Namun yang terjadi ternyata di luar dugaannya. Winda hanya bisa menelan ludah, sebab dengan telaten Amara membujuk bocah itu sampai mau makan dan meminum obat itu sekaligus.
"Sial, Inyong gagal maning! batin Winda kesal sambil mengembuskan napas kasar.
Menyimpan lagi ponselnya, Winda kembali mengawasi Amara yang tengah dengan telaten menyuapi bocah. Bahkan dia membersihkan sendiri tumpahan makanan yang berserak di lantai.

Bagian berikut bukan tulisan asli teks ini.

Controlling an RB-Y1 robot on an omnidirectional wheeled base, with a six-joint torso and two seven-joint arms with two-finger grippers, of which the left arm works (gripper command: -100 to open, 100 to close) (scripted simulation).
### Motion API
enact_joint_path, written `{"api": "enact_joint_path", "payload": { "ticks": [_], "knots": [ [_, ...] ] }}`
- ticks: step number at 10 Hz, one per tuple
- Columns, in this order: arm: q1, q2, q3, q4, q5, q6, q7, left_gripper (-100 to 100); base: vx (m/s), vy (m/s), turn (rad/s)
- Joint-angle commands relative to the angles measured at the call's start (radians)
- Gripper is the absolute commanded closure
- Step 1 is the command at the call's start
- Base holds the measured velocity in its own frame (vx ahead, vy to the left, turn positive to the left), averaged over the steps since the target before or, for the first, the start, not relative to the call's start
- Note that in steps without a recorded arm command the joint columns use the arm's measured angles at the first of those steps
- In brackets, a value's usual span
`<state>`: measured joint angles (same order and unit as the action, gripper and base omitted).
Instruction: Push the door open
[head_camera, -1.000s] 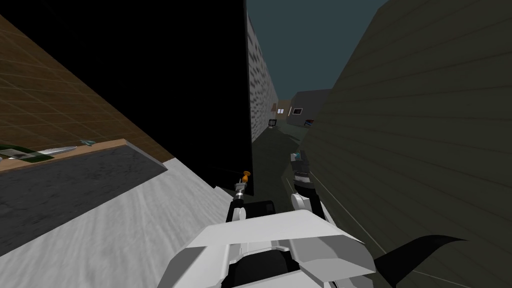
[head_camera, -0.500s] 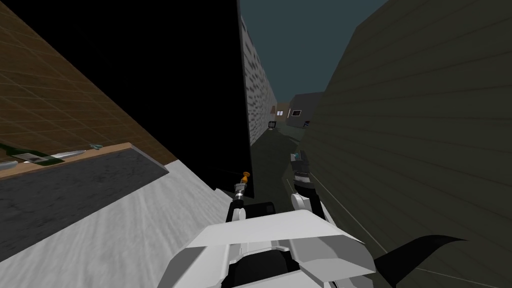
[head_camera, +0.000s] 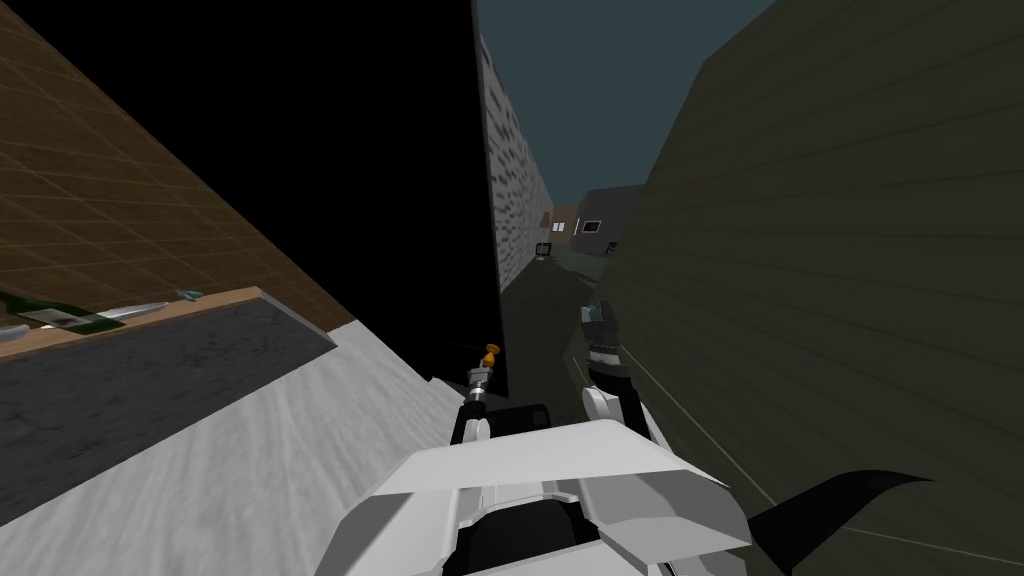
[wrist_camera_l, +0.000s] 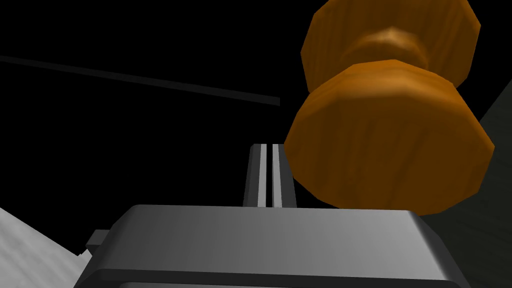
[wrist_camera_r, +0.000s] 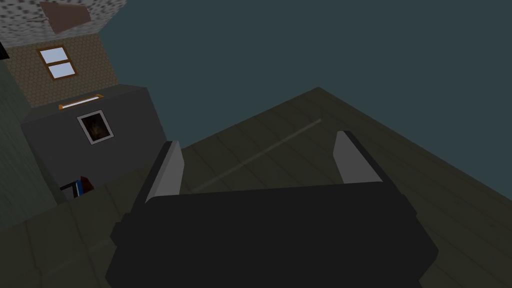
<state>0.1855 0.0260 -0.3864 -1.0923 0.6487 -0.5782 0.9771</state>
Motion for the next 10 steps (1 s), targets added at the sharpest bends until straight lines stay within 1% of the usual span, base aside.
{"api": "enact_joint_path", "payload": {
  "ticks": [1,3,5,6,8,10],
  "knots": [
    [0.003,0.016,-0.026,-0.001,-0.006,-0.029,0.021,-100,-0.072,0.079,-0.11],
    [0.008,0.037,-0.053,-0.001,-0.012,-0.061,0.044,-100,-0.08,0.081,-0.078],
    [0.014,0.059,-0.085,0.0,-0.019,-0.098,0.071,-100,-0.088,0.063,-0.124],
    [0.014,0.059,-0.085,0.0,-0.019,-0.098,0.071,-100,-0.083,0.03,-0.045],
    [0.02,0.08,-0.119,0.0,-0.026,-0.137,0.099,-100,-0.08,0.048,-0.072],
    [0.026,0.1,-0.151,0.001,-0.034,-0.175,0.127,-100,-0.095,0.055,-0.154]
  ]
}}
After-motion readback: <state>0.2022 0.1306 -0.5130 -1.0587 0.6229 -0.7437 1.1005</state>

Begitu seriusnya mengawasi Amara dari ambang pintu, sampai-sampai membuat Winda tak memperhatikan keadaan sekitar, dan bruggh! Tubuh Winda yang setengah membungkuk dengan kepala melongok ke dalam itu tertabrak seseorang hingga terjungkal di lantai dengan kardus besar berisi sampah-sampah plastik berhamburan menimpa tubuhnya.
Winda yang selonjoran di lantai hanya bisa ternganga dengan bola mata yang membulat sempurna meratapi keadaannya.
Tak ubahnya dengan sosok tambun di depannya. Pria petugas kebersihan itupun terkejut, sampai-sampai melotot tak percaya meratapi kekacauan yang harus dibereskannya.
Winda yang semula menunduk mengamati dirinya, langsung mengangkat pandangan dan menatap sang pria dengan penuh kemarahan.
"Pak! Bapak punya mata, nggak sih! Kalau lagi jalan pakai mata dong, pak! Biar nggak nabrak orang!"
"Ye, si Ibu kenapa sewot! Di mana-mana orang jalan itu pakai kaki, Bu! Bukannya mata!" sahut lelaki itu tak kalah kesal.
"Ih, kok malah situ yang marah-marah!" geram Winda, lantas membanting kardus yang masih menindih kakinya hingga terpental. Wanita itu kemudian bangkit meski perlu sedikit perjuangan, sebab benturan saat terjungkang tadi lumayan membuat pantatnya terasa nyeri, dan owh, punggungku! Winda meringis sambil memegangi pingganya yang keseleo.
"Kenapa, Bu? Sakit pinggang, ya?" tanya lelaki itu dengan nada sindiran, lalu sedetik kemudian ia tertawa terpingkal-pingkal.
"Hey, apanya yang lucu!" Winda tampak semakin geram. "Oh, kamu ngeledek saya Kamu nantang saya? Berani kamu sama wanita? Okey, siapa takut. Ayo kita ribut!" serunya dengan nada menantang sambil menyunggingkan lengan panjang baju yang dikenakannya.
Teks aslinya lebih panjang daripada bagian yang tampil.